May 2011
Special Focus

Combined microseismic mapping and fiber-optic sensing assess fracture effectiveness in the Barnett shale

Using both analysis tools allowed the operator to determine how near-wellbore conditions influenced the overall fracture geometry. 

 


ERIC HOLLEY, Pinnacle, a Halliburton service; and ROBERT HULL, Pioneer Natural Resources

 

 Microseismic and DTS data for the study well are represented in a map-view perspective looking down at the treatment lateral. The colored narrow diamonds on the wellbore represent the perforations for each individual frac stage. The DTS curve, shown along the length of the lateral, will change based on the temperature profile at any given time. Each of the five treatment stages studied has a unique near-wellbore DTS injection profile determined by the fluid movement during that particular stimulation. The microseismic data is broken out by stage with event points of different colors. 

Microseismic and DTS data for the study well are represented in a map-view perspective looking down at the treatment lateral. The colored narrow diamonds on the wellbore represent the perforations for each individual frac stage. The DTS curve, shown along the length of the lateral, will change based on the temperature profile at any given time. Each of the five treatment stages studied has a unique near-wellbore DTS injection profile determined by the fluid movement during that particular stimulation. The microseismic data is broken out by stage with event points of different colors.

Since the advent of hydraulic fracturing, significant efforts have been made to discover what is actually occurring when fluids are injected into a target reservoir. Various technologies are used to determine the dimensions, orientation and conductivity of a hydraulically induced fracture. Direct and near-wellbore techniques use temperature logs and radioactive tracers to obtain data about fracture height and proppant placement. Beyond direct measurements made within the wellbore, tiltmeter and microseismic data may be used to monitor the orientation and dimensions of hydraulic fractures. These in-situ reservoir studies, away from the wellbore, have the potential to image the areal extent of the fracture network as it develops through time. New technologies used to estimate stimulation effectiveness include fiber-optics-based distributed temperature and acoustic sensing tools. Each of these analysis tools has its own set of strengths and weaknesses and requires its own assumptions to provide valid and confident results.
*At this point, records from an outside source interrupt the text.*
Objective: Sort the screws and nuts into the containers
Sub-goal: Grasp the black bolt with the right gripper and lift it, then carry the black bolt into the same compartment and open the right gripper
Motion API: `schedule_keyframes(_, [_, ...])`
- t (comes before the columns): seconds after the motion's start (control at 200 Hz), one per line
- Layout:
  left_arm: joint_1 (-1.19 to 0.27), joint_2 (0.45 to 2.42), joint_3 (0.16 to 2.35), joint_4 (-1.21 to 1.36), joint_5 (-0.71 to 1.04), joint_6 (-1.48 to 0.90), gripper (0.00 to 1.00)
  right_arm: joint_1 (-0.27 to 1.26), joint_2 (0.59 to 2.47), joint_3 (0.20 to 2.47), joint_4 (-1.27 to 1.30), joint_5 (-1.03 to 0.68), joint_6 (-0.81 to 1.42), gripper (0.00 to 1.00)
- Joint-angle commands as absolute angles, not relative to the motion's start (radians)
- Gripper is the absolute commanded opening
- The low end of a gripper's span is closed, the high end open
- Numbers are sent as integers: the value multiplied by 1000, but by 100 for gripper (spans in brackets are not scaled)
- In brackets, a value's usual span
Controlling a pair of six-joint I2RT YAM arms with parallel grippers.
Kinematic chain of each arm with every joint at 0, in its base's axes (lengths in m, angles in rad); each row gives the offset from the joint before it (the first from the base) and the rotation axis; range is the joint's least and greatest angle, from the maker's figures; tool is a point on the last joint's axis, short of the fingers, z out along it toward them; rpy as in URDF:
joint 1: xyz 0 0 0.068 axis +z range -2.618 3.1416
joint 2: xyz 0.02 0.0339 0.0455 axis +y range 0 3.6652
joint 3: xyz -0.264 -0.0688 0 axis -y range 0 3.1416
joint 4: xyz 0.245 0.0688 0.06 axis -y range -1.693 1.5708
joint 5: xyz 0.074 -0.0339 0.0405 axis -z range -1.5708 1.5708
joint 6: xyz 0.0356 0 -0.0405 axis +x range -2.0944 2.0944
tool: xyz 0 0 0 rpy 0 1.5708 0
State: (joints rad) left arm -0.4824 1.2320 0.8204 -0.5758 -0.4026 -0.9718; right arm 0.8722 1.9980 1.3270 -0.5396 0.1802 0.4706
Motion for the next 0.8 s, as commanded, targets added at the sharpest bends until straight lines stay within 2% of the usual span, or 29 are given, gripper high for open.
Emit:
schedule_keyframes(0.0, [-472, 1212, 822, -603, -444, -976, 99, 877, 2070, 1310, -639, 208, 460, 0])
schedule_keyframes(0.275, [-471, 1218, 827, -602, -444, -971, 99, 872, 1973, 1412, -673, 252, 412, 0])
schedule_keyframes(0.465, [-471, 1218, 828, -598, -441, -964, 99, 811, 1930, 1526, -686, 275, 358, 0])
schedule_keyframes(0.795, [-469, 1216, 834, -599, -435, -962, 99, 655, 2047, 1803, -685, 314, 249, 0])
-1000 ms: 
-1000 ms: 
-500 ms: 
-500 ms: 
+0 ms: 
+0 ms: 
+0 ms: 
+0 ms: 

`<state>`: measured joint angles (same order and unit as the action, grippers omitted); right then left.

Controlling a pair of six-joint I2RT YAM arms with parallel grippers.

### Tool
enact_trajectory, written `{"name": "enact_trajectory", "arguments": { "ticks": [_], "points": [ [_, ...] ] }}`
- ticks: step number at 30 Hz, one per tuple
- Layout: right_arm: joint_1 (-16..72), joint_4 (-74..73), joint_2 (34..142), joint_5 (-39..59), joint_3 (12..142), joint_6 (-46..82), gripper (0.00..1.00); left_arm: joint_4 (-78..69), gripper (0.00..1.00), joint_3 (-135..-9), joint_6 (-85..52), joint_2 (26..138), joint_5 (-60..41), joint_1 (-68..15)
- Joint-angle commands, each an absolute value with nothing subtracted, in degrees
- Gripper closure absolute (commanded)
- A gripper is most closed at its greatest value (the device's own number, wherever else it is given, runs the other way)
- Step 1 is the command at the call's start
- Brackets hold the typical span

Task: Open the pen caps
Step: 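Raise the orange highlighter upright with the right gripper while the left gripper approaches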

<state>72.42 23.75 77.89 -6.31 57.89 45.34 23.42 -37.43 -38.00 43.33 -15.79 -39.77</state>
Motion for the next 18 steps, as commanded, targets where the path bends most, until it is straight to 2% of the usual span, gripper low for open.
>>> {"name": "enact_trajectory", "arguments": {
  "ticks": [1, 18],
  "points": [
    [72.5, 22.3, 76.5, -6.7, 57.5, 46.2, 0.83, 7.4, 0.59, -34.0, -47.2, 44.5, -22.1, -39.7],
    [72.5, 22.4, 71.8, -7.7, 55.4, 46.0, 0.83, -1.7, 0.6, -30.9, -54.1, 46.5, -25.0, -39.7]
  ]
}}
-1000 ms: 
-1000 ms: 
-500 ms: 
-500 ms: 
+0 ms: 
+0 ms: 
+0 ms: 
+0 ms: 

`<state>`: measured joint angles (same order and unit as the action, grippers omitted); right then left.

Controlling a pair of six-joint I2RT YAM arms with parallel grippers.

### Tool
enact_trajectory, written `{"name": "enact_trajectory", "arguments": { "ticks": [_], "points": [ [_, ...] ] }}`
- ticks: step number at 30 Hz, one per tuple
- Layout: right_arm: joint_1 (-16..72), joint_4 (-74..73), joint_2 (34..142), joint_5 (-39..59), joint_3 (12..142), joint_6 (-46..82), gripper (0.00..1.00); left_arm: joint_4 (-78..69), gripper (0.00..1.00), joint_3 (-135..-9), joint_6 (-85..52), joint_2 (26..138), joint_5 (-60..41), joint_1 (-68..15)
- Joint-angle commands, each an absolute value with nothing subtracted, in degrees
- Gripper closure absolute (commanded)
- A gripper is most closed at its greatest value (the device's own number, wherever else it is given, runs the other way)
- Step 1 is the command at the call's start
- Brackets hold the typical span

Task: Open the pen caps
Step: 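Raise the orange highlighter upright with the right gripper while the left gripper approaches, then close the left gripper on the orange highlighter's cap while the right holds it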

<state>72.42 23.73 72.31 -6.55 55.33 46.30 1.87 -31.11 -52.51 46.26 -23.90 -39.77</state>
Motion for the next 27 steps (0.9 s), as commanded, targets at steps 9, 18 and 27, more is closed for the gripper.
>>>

A combined analysis using both microseismic fracture mapping and fiber-optic distributed temperature sensing (DTS) was conducted for a single well completed in the Barnett shale. The lateral well was completed in 2007 using perforations for reservoir entry and valves for isolation between treatments. A microseismic dual-geophone array was used, which included a vertical monitoring well to the southwest of the treatment lateral. On the well studied, fiber-optics was used only to acquire frac fluid injection data, not production data. The analysis performed on data from the first five frac stages completed in the well helped the operator to better evaluate both the near-wellbore environment and far-field fracture geometries, and to identify correlations between the two environments. The analysis demonstrated the usefulness of combining microseismic and DTS data both to improve the understanding of the current completion’s effectiveness and to help the operator ascertain the proper adjustments needed to optimize future stimulations.

 

 

 

 

 Fig. 1. DTS profile and microseismic results for Stage 1 (blue) stimulation. 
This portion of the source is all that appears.